In the summer of 1775, with the news of Lexington and Concord fresh in their memories, the aroused American colonies stood on the threshold of revolution. Those who chose to fight in the new Continental Army stepped forward, one by one.
And so, a 17-year-old apprentice rope maker from Sag Harbor went to war.
“I Christopher Vail of Saggharbour, Suffolk County and State of New York enlisted as a soldier in Capt. John Hulberts company . . . July 5, 1775.”
This is one man’s Revolutionary War story, an extraordinary seven-year odyssey told in an unpublished, 18,000-word account titled “Christopher Vail’s Journal 1775-1782,’’ a copy of which is owned by the Library of Congress.
Vail is everyman. And he seems to be everywhere. His is a Long Island story and more. He joins a militia troop in Bridgehampton. He marches to Ticonderoga, N.Y. He guards cattle at Montauk. He misses the Battle of Long Island by hours. He joins in whaleboat raids on a Long Island occupied by British troops. He sails on privateers that prey on British shipping, and is captured and imprisoned in Antigua. He’s taken to London, and escapes. He goes to the Mediterranean, is captured and escapes again. He hides out in Portugal, crosses over into Spain and makes his way back to Salem, Mass. He’s in New London, Conn., when the traitor Benedict Arnold torches the city. He once more goes to sea and is captured again and put aboard the notorious prison ship Jersey, where thousands die.
Vail was 17 when he enlisted for six months in Capt. Hulbert’s company. First taking a boat to New York, the company marched north of Albany to Fort Ticonderoga, which had been taken from the British in the spring of 1775. They stayed a month. Vail’s quiet first enlistment ended as his troop escorted British prisoners south, and he headed home to Sag Harbor, arriving Jan. 15, 1776.
“I enlisted again in a few weeks as a private in Capt. John Davis’ company, and Wm. Havens 1st Lieut., in the continental service for twelve months, and was stationed at Montaug [Montauk] Point in order to guard a large quantity of cattle which was kept there belonging to several towns.
At that time there were about 1,000 cattle and about 2,500 sheep pastured on common land at Montauk Point. British warships were threatening Gardiner’s Island as well as the mainland, where they would occasionally land to try to steal cattle to feed their troops.
But in that summer of 1776, the Royal Navy was concentrated in New York Bay, where the British were making plans to attack Brooklyn. The onslaught - known as the Battle of Long Island - began and ended on Aug. 27.
Nothing extraordinary happened until 27th of August 1776 when we were informed that the British had landed on the west end of the Island. We had our orders to march up the Island to reinforce our troops, and began our march immediately, and after marching 40 miles distance we were informed that the Island was captured after a hard battle was fought, and a great loss on our side. We immediately began our retreat to Southold where we obtained vessels and carried our company over the Sound.”

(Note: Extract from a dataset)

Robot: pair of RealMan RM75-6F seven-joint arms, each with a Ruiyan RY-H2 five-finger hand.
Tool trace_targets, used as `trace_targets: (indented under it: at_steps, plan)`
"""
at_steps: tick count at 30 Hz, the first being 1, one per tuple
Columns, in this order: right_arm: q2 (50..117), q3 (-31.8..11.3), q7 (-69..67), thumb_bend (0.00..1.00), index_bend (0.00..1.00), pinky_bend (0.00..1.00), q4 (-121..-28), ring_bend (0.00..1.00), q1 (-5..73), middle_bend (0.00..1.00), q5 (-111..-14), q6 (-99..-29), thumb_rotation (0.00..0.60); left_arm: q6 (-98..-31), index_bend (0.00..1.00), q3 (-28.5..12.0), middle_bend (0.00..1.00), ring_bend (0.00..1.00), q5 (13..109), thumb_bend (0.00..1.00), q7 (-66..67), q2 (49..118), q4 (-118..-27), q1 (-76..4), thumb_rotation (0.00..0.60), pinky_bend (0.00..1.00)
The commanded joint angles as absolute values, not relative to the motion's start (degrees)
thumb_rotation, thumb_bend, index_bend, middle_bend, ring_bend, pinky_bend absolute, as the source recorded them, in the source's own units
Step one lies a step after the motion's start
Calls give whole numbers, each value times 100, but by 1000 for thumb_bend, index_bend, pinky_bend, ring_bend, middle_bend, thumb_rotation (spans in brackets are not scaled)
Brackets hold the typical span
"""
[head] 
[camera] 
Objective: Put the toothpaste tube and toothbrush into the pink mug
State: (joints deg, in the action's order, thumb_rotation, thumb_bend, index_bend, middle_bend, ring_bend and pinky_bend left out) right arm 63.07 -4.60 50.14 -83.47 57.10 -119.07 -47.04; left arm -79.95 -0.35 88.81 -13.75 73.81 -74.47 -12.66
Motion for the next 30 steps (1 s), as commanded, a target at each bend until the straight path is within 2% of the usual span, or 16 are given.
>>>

Sometime that fall, Vail got his first taste of “whaleboat warfare,” which would become common throughout the war. Whaleboats, loaded with Patriot soldiers, would be rowed, and sometimes sailed, across the Sound from Connecticut to attack British-held positions on Long Island. Some were minor skirmishes, others all-out battles, and there was plenty of bloodshed.
“We at this time had information of a company of Tories that was stationed at Sautucut [Setauket] L. Island. We collected about 60 whale boats and manned them and cros’d over the Sound in a heavy blow from N. West in the night in company with the armed schooner Spy of 10 guns, Capt. Niles and arrived at the Island about 11 p.m. and divided our force so as to take their whole force by surrounding their guardhouse and head quarters at the same time. On our arrival at the guard house numbers fled to headquarters where the whole was taken. We killed 13 of the enemy and brought off 40 prisoners, and made prizes of two sloops - we had one man killed, none wounded, and the day following we returned to New Haven.”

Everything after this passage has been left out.